◆ **EXERCISE BRIEF**
Say nothing but the number of lines below in which the string "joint" appears.

◆ **Dataset items**
* * *
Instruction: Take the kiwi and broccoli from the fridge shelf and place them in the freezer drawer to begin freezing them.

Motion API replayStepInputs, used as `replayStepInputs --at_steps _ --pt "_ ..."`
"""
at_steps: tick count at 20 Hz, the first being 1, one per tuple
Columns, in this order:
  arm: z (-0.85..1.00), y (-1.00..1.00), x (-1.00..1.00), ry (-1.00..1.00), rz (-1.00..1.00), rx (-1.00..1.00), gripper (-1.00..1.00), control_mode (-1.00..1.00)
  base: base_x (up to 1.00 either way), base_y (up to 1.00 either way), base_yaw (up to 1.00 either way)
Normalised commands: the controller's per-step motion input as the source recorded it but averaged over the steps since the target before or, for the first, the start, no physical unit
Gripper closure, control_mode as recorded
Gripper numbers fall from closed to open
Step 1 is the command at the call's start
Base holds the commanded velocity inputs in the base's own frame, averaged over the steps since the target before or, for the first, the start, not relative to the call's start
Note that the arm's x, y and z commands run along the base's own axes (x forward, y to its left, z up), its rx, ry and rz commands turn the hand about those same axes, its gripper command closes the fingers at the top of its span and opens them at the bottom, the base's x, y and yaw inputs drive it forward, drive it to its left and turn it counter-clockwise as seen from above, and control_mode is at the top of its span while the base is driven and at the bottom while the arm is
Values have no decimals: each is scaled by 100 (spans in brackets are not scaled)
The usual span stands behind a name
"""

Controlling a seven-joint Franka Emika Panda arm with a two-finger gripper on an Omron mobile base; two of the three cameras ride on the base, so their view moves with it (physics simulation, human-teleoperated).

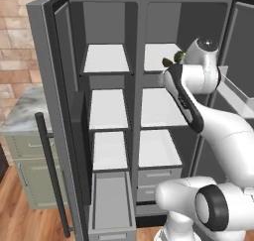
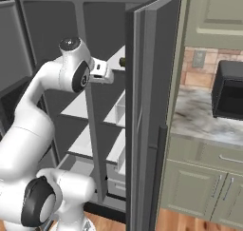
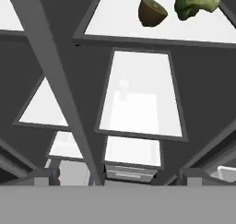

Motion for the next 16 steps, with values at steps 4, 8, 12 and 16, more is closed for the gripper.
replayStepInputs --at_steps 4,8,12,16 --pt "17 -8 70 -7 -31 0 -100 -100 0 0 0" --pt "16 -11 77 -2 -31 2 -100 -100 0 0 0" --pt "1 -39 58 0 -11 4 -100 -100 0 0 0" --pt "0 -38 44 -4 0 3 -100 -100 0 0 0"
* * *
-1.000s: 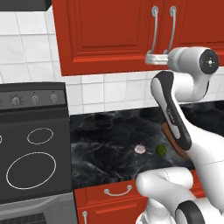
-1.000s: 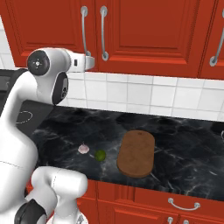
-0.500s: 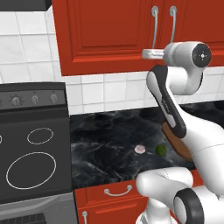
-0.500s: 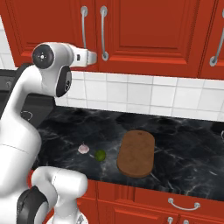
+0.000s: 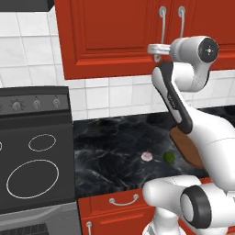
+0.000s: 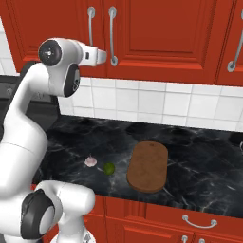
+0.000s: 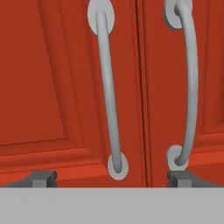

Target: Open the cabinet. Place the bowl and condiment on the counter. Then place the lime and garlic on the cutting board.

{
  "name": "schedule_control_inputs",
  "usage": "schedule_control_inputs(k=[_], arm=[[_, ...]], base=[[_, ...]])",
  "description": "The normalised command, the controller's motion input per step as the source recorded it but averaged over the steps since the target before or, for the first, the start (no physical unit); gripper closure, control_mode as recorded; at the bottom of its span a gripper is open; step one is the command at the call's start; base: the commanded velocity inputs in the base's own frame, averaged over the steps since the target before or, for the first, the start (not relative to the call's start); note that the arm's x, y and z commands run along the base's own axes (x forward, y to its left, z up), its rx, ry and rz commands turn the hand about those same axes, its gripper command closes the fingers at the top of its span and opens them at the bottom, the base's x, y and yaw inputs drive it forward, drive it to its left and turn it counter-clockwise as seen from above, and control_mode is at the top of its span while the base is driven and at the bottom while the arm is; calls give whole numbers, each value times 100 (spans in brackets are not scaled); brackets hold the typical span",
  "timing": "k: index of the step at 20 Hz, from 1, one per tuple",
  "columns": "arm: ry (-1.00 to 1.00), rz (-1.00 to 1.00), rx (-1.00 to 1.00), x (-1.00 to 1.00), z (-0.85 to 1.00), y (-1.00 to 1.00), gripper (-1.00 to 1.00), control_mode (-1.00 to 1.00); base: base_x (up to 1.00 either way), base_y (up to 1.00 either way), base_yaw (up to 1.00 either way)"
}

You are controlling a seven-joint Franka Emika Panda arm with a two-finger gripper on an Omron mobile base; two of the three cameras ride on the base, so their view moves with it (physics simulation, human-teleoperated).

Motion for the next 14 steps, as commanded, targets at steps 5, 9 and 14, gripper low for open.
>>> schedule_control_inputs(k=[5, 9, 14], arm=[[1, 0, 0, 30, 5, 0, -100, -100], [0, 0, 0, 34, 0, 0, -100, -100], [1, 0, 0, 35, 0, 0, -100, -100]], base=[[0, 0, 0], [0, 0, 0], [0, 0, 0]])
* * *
◆ **OUTPUT OF THE EXERCISE**
2